Ryan Fowler

No. 55, 52, 51
- Position: Linebacker

Personal information
- Born: May 20, 1982 (age 43) Redington Shores, Florida, U.S.
- Height: 6 ft 3 in (1.91 m)
- Weight: 250 lb (113 kg)

Career information
- High school: Seminole (FL)
- College: Duke
- NFL draft: 2004: undrafted

Career history
- Dallas Cowboys (2004–2006); Tennessee Titans (2007–2008); New York Jets (2009);

Awards and highlights
- Sporting News Freshman All-American (2000); Second-team All-ACC (2003);

Career NFL statistics
- Games played: 70
- Total tackles: 146
- Forced fumbles: 2
- Fumble recoveries: 1
- Stats at Pro Football Reference

= Ryan Fowler =

American football player (born 1982)

Ryan Omead Fowler (born May 20, 1982) is an American former professional football player who was a linebacker in the National Football League (NFL) for the Dallas Cowboys, Tennessee Titans, and New York Jets. He played college football for the Duke Blue Devils.

==Early life==
Fowler attended Seminole High School, where he played quarterback, running back and linebacker. As a junior, he was the Florida state champion in the discus throw. As a senior, he was the team captain of a team that qualified for the state playoffs.

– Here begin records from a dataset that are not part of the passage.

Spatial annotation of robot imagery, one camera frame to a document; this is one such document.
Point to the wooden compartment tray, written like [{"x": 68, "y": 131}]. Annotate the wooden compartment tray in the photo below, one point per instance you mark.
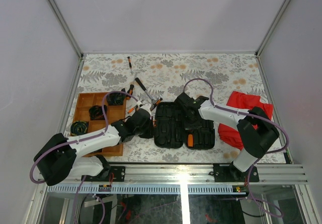
[{"x": 87, "y": 100}]

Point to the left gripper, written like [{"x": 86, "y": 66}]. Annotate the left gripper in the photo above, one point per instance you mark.
[{"x": 150, "y": 135}]

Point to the aluminium front rail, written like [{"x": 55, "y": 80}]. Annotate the aluminium front rail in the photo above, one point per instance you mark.
[{"x": 173, "y": 179}]

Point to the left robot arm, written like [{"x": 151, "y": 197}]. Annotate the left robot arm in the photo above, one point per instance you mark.
[{"x": 62, "y": 156}]

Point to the black plastic tool case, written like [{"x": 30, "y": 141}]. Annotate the black plastic tool case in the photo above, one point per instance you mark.
[{"x": 172, "y": 129}]

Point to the black orange handle screwdriver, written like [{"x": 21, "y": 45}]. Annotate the black orange handle screwdriver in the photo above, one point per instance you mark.
[{"x": 131, "y": 88}]

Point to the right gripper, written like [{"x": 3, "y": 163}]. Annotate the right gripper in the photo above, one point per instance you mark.
[{"x": 187, "y": 128}]

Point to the dark patterned rolled cloth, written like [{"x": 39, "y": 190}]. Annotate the dark patterned rolled cloth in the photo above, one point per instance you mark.
[{"x": 115, "y": 99}]

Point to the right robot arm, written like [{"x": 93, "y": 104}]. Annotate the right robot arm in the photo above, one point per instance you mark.
[{"x": 256, "y": 130}]

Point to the large orange screwdriver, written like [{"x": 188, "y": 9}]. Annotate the large orange screwdriver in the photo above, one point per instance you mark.
[{"x": 190, "y": 140}]

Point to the claw hammer black handle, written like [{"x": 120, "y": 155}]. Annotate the claw hammer black handle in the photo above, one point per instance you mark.
[{"x": 153, "y": 100}]

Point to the small precision screwdriver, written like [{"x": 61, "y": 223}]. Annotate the small precision screwdriver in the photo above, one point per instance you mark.
[
  {"x": 156, "y": 103},
  {"x": 130, "y": 65}
]

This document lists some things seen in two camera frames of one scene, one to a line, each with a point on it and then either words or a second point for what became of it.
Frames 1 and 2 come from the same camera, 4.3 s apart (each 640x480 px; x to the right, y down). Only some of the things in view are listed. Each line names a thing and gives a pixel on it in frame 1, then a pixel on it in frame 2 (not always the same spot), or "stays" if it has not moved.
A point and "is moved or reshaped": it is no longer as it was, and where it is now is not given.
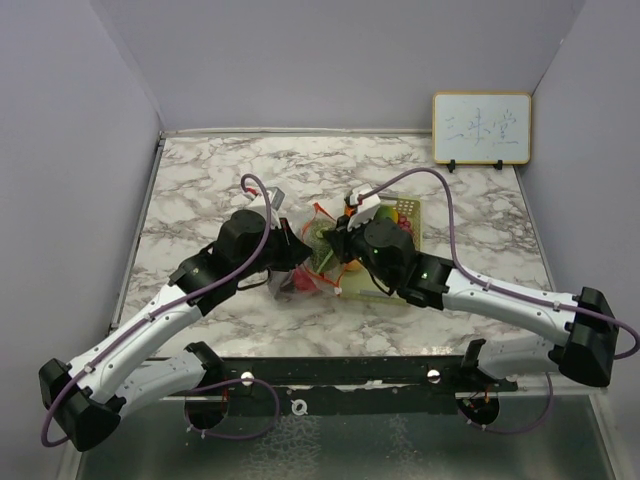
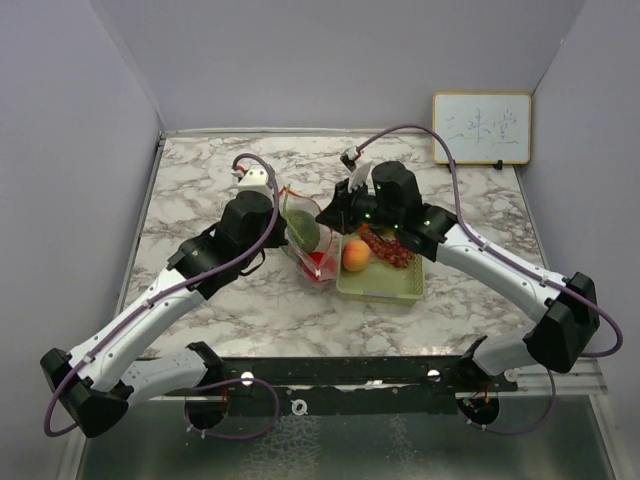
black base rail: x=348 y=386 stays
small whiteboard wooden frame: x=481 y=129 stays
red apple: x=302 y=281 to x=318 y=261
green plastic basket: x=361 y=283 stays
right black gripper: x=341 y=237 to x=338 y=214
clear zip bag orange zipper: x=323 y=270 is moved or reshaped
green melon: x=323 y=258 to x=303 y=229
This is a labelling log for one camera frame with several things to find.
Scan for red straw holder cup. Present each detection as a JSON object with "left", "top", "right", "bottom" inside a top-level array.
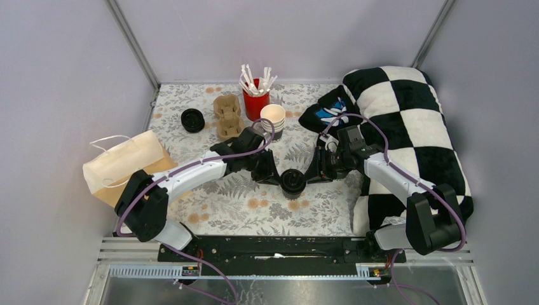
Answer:
[{"left": 240, "top": 81, "right": 270, "bottom": 121}]

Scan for stack of paper cups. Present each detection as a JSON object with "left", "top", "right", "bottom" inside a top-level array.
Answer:
[{"left": 260, "top": 104, "right": 286, "bottom": 141}]

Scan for right aluminium frame post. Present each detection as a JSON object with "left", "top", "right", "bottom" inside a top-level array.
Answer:
[{"left": 411, "top": 0, "right": 458, "bottom": 69}]

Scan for left aluminium frame post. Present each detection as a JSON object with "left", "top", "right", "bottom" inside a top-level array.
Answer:
[{"left": 104, "top": 0, "right": 160, "bottom": 92}]

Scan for aluminium frame post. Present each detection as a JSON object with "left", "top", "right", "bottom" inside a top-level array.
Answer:
[
  {"left": 104, "top": 0, "right": 160, "bottom": 92},
  {"left": 411, "top": 0, "right": 458, "bottom": 69}
]

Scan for black white checkered pillow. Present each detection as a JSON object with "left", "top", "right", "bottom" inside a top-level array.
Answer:
[{"left": 343, "top": 66, "right": 474, "bottom": 221}]

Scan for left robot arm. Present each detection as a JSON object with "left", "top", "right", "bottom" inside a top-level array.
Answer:
[{"left": 114, "top": 127, "right": 279, "bottom": 261}]

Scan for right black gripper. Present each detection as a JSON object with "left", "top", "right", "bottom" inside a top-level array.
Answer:
[{"left": 301, "top": 146, "right": 350, "bottom": 185}]

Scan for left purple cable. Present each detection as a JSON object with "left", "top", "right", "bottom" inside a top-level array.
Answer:
[{"left": 116, "top": 118, "right": 276, "bottom": 305}]

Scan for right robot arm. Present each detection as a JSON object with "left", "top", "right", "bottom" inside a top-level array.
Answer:
[{"left": 304, "top": 126, "right": 465, "bottom": 262}]

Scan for floral patterned table mat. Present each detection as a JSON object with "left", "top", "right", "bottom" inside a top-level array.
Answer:
[{"left": 149, "top": 84, "right": 363, "bottom": 236}]

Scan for black cloth blue print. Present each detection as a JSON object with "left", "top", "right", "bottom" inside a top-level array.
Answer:
[{"left": 299, "top": 85, "right": 363, "bottom": 144}]

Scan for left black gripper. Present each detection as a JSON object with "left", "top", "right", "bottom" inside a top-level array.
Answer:
[{"left": 244, "top": 149, "right": 283, "bottom": 186}]

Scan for stack of black lids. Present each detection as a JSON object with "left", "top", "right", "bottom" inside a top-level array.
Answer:
[{"left": 181, "top": 108, "right": 205, "bottom": 133}]

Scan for brown paper takeout bag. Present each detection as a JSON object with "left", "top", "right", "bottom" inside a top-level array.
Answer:
[{"left": 83, "top": 130, "right": 177, "bottom": 207}]

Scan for stacked cardboard cup carriers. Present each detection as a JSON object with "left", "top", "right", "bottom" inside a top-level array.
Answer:
[{"left": 213, "top": 94, "right": 245, "bottom": 140}]

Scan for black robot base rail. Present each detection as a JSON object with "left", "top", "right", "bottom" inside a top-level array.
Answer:
[{"left": 158, "top": 235, "right": 394, "bottom": 276}]

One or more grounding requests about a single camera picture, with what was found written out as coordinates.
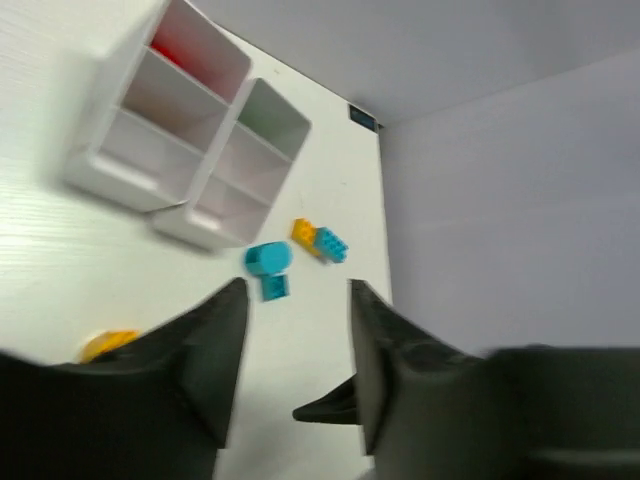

He accepted a football scholarship from Duke University. As a true freshman, he made 87 tackles (led the team), 13 tackles for loss (led the team) and 7 sacks (fourth best in school history). As a sophomore, he recorded 127 tackles (led the team), 7 tackles for loss (tied for the team lead) and 3 sacks (led the team). He had 17 tackles against Georgia Tech.

As a junior, he collected 145 tackles (led the team). As a senior, he posted 136 tackles and had 8 double-digit tackle games. He had a career-high 20 tackles against Clemson University.

He finished his college career as a fourth-year starter (2 years at outside linebacker and 2 at middle linebacker), registering 495 tackles (third in school history), 47.5 tackles for loss (second in school history) and 12.5 sacks (sixth in school history). He was just the second player in school history to lead the team in tackles for 3 straight years.

==Professional career==

Pre-draft measurables
| Height | Weight | Arm length | Hand span | 40-yard dash | 10-yard split | 20-yard split | 20-yard shuttle | Three-cone drill | Vertical jump | Broad jump | Bench press |
| 6 ft 3+1⁄8 in (1.91 m) | 250 lb (113 kg) | 32 in (0.81 m) | 9+3⁄8 in (0.24 m) | 4.77 s | 1.66 s | 2.76 s | 4.19 s | 7.19 s | 37.5 in (0.95 m) | 9 ft 10 in (3.00 m) | 35 reps |
All values from NFL Combine

===Dallas Cowboys===
Fowler was signed as an undrafted free agent by the Dallas Cowboys after the 2004 NFL draft on April 30. He was released a month later after failing a physical with an injured back. He was re-signed on August 2. He was waived on September 5 and signed to the practice squad. He was promoted to the active roster on October 15 and was declared inactive for the next 10 games. He had 2 special teams tackles.

In 2005, with Dat Nguyen retirement and Scott Shanle experiencing injuries, he was a backup inside linebacker, appearing in 14 games (3 starts), while making 16 tackles, 4 tacklefor loss (second on the team) and 12 special teams tackles.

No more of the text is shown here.